Relay Upgrade and Arc Flash Hazard Mitigation

Bibek Karki, IPS PowerServeFall 2024 Industry Topics, Industry Topics

Protective relays are the brain and intelligence behind a medium-voltage distribution system (Figure 1). They serve as critical infrastructure for proper medium-voltage system operation, protection, and system reliability. Upgrading electromechanical to microprocessor relays and mitigating arc flash hazards in a medium-voltage system can be performed in synergy to achieve optimal system reliability and safety. 

Figure 1: Typical Medium-Voltage System with Protective Relays

KEEPING UP WITH TECHNOLOGY

With electromechanical and solid-state protective relays becoming obsolete and nearing their end of life, upgrading with microprocessor counterparts is paramount for power system reliability. Microprocessor relays provide advanced communication, monitoring, and automation capabilities, along with all basic protection and control platforms. This advancement in technology, coupled with increased awareness about arc flash hazards, has brought a wave of new arc flash hazard mitigation processes and procedures. If a protective relay upgrade project is well-planned, arc flash hazard mitigation can yield a complementary result. The keys to this process are adequate planning and selecting the appropriate relays to achieve both goals. 

This article provides a snapshot of these concurrent topics and shows how the communication and automation capabilities of microprocessor relays can be leveraged to mitigate arc flash hazards. It dives into various methods and procedures for arc flash mitigation including maintenance mode settings, programming a breaker open/close delay, remotely opening and closing the device, installing a virtual main, and expanding the differential zone of protection supplemented by SKM software simulation results and case studies from field projects. Arc flash hazard mitigation goals can be achieved without compromising power system reliability by harnessing the advancements in protective relaying technology.

Protective relays are an integral part of a medium-voltage power system because they ensure protection for equipment during fault conditions.
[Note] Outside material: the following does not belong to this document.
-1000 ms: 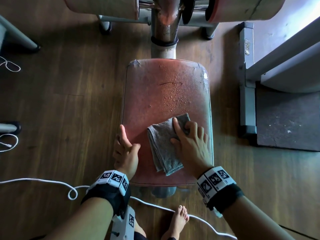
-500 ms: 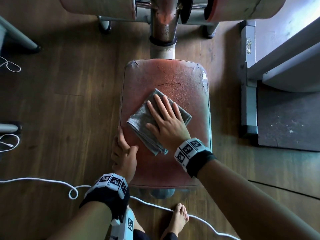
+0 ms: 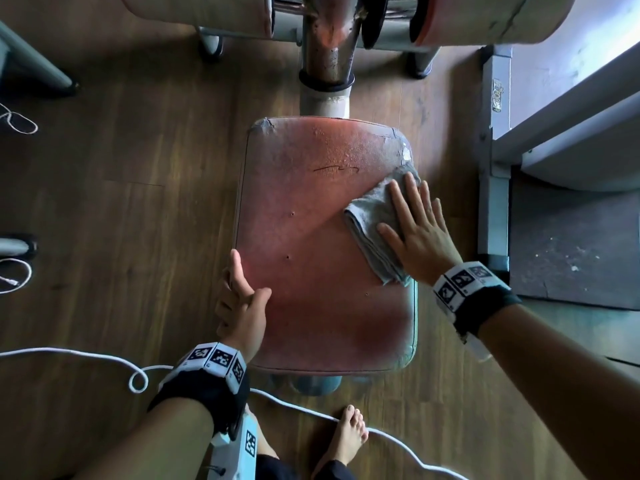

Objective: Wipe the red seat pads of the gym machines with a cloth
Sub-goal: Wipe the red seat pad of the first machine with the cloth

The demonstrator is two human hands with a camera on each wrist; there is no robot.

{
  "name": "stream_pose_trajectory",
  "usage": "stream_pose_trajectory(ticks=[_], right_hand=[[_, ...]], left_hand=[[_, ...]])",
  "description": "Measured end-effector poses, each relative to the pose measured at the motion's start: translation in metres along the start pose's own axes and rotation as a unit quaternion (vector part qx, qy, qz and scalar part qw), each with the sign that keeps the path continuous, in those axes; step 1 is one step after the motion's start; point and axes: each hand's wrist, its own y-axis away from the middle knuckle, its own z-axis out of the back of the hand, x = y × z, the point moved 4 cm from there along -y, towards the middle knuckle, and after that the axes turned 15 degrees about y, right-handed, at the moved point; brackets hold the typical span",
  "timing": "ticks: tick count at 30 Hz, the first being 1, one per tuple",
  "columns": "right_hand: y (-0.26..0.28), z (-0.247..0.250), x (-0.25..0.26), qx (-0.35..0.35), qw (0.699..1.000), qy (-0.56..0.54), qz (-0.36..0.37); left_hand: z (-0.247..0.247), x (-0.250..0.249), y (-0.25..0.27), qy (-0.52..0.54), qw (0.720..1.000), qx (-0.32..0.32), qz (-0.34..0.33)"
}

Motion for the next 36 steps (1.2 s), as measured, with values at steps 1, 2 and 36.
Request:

Engineering, programming, installing, and maintaining these devices can keep our power systems safe and reliable, and it is critical to upgrade them to the current technology and standards.

Many electromechanical and solid-state relays are becoming obsolete, which means upgrading them is inevitable through unplanned failures or during planned outages. Older-style protective relays near their end of life cannot be relied upon for the equipment protection they provide. Instead, these relays have now become a safety hazard and liability. 

One critical factor affecting arc flash risk is overcurrent protective device (OCPD) fault-clearing time, and this is where advanced microprocessor relays come into the picture. The faster the fault is cleared, the lower the incident energy. Most advanced relays are capable of detecting and interrupting a fault faster than their electromechanical counterparts. They also provide advanced communication and automation abilities. This means the overcurrent device can be operated from a safe distance, which increases the working distance and reduces the arc flash hazard.

A well-planned relay upgrade project can easily be complemented with an arc flash hazard mitigation project. Upgrading protective relays and mitigating arc flash hazards can satisfy the common goals of maintaining power system reliability and promoting worker and equipment safety. Meticulous planning and well-thought-out protective relay selection along with smart engineering practices can help achieve both processes and their common goal.

PROTECTIVE RELAY UPGRADE PROCESS

Many customers are not fully aware of potential arc flash hazards or that upgrading relays can help mitigate them, so educating them throughout the process is imperative. 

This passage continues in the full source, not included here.